Les démonstrations de force au niveau politique, syndical et parlementaire s’accroissent contre un gouvernement chancelant qui peine à réaliser ses promesses électorales du scrutin du 23 octobre 2011. Suite à un énième scandale sécuritaire où des centaines de manifestants de la ville de Siliana ont été attaqués à la chevrotine par les forces de l’ordre, les ministres d’Ennahdha au gouvernement Jebali ont multiplié les apparitions médiatiques pour justifier la violence sécuritaire contre ce qu’ils appellent “des bandits manipulés par l’opposition et l’UGTT”. Au-delà de leur théorie du complot, rien de concret n’a été apporté.
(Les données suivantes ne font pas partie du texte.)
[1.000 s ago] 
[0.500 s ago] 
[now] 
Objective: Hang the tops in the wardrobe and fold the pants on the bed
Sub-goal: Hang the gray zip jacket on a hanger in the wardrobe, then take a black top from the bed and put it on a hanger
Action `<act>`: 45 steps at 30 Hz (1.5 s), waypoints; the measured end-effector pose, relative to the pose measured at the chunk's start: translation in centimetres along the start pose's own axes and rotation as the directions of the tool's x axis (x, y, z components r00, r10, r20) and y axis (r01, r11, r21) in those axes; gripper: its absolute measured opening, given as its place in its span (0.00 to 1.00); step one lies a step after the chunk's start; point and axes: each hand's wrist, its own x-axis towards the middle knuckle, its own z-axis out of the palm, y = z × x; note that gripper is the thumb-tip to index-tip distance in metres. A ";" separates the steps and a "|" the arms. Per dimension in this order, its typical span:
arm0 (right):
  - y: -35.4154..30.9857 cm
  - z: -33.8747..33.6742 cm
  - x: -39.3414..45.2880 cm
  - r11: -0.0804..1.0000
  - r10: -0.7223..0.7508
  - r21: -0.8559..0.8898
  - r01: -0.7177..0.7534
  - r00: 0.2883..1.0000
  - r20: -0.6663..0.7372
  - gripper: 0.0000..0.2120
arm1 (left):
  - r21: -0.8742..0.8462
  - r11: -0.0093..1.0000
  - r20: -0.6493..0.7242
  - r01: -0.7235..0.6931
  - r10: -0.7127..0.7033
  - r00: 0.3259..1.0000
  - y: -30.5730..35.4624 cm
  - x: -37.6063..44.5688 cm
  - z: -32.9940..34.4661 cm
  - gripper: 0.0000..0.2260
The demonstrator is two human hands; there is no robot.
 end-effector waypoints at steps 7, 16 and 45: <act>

Après la violence de la police contre les habitants de Siliana, des centaines de partisans d’Ennahdha se sont rassemblés le 4 décembre devant le siège de l’UGTT. Ils se font appeler Ligue de Protection de la Révolution. Cette Ligue a un statut légal, cependant ce n’est qu’un groupement de partisans d’Ennahdha constitué après le 14 Janvier dans une tentative de récupération du mouvement populaire non politisé. Leurs actions sont devenues de plus en plus suspicieuses à cause de leur provocation, voire attaque, contre toute voix qui s’oppose au gouvernement guidé par Ennahdha. Ils se sont illustrés lors de la manifestation du 9 avril, par des attaques lors de meetings politiques de l’opposition, par l’attaque contre Abdellia… Après le décès d’un partisan de Nidaa Tounes à Tatatouine, suite au lynchage par ces groupements organisés, ils ont été désignés par le mot de “milice”, ou sorte de branche répressive contre l’opposition, qu’elle fasse partie de la société civile ou de politiciens.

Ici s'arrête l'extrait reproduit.